Opinion ID: 219549
Heading Depth: 2
Heading Rank: 1

Heading: Gateway's Officers and Transactions

Text: Gateway is a manufacturer and seller of personal computers. In 2000, Weitzen was Gateway's president and chief executive officer (CEO), Todd was its chief financial officer (CFO), and Manza was its controller. In addition to maintaining its own internal accounting systems, Gateway retained PricewaterhouseCoopers (PwC) as its outside accounting and auditing firm. Todd was responsible for Gateway's financial reporting, which included reviewing and signing financial reports. Todd also reviewed press releases, made accounting decisions, and managed Gateway's relationships with outside auditors and investors. Manza was the company's highest-ranking CPA. His responsibilities included booking transactions and preparing financial statements, such as Gateway's 10-Q (quarterly) and 10-K (yearly) reports. Todd and Manza signed the third-quarter 2000 management representation letter to PwC, which claimed that Gateway's quarterly financial statements were a fair presentation of Gateway's financial position, and that they were prepared in conformity with generally accepted accounting principles [GAAP]. Also in the third quarter of 2000, Weitzen and Todd represented in a conference call with analysts that Gateway was experiencing accelerating revenue growth. Weitzen also participated in preparing a press release claiming that Gateway had accelerated year-over-year revenue growth. In 2000, the personal computer market was weakening substantially, yet Gateway continued to claim record earnings and revenue growth. Skeptical, the SEC began investigating whether Weitzen, Todd, or Manza had misrepresented Gateway's financial condition during the second and third quarters of 2000 in order to meet Wall Street analysts' expectations. In the SEC's view, Weitzen, Todd, and Manza had misrepresented Gateway's financial status in order to cover a $110 million gap in the third quarter between the analysts' expectations and its actual revenue. Three transactions are at issue in this appeal. [1]
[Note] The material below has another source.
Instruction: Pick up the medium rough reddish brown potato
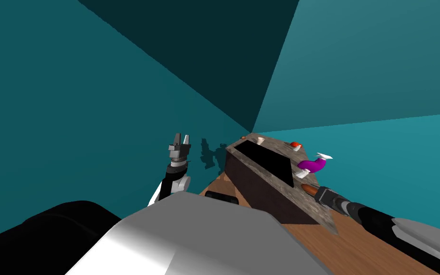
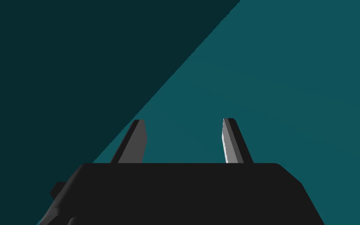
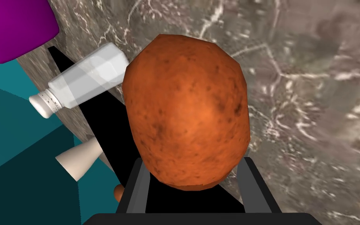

In the third quarter of 2000, Gateway recorded $47.2 million in revenue from a sale of fixed assets to Lockheed Martin. Contrary to Gateway's customary practice of selling Gateway-branded personal computers, the sale was mostly comprised of IBM and Sun servers. The essence of the transaction was that Lockheed would acquire the equipment for $47.2 million, and Gateway would lease it back from Lockheed. The deal was to be cash neutral for Lockheed. The parties agree that this was an unusual transaction because Gateway normally sold its own computers to consumers from its inventory, whereas this was a one-time transaction involving fixed assets manufactured by other companies. Gateway booked the sale of the fixed assets as gross revenue. Thereafter, the $47.2 million transaction was publicly reported as gross revenue in Gateway's Form 10-Q report, the third-quarter earnings release, and in a conference call with analysts. At trial, the parties disputed whether Gateway's booking of the transaction as revenue violated GAAP. They also clashed over whether the booking was at odds with the policy disclosed in Gateway's 1999 Form 10-K report, in which Gateway indicated that fixed-asset sales would be included as gains or losses in net income, whereas product sales and services would be recorded as gross revenue. What no one disputes is that absent the $47.2 million in revenue booked by Gateway from the Lockheed transaction, Gateway would not have met analysts' quarterly expectations.
Gateway's third-quarter earnings in 2000 also included $21 million derived from an incomplete sale of computers to Ven-Serv, booked as revenue. The sale was incomplete because, according to a referral agreement, VenServ was not required to pay Gateway for the computers until Gateway referred enough customers to Ven-Serv to buy them. Because Gateway had not yet referred the requisite number of customers to Ven-Serv, the sale could not properly be recorded as revenue. None of the parties presently disputes the fact that the Ven-Serv sale was improperly booked.
In the third quarter of 2000, Gateway and AOL contractually changed the timing of when fees were payable by AOL to Gateway. Prior to the change, AOL agreed to pay a fee to Gateway whenever a buyer of a Gateway computer registered with AOL. Under the modified agreement, the AOL fees were payable as soon as a Gateway computer was shipped to a customer, permitting Gateway to book revenue upon shipment. While the transaction itself was not improper, it gave Gateway a one-time revenue boost of $72 million. The SEC claimed that Weitzen misrepresented Gateway's growth as accelerated in the conference call with analysts and in a press release when he did not disclose that the third-quarter revenue was based in part on this unusual, one-time transaction, rather than on ordinary sales growth.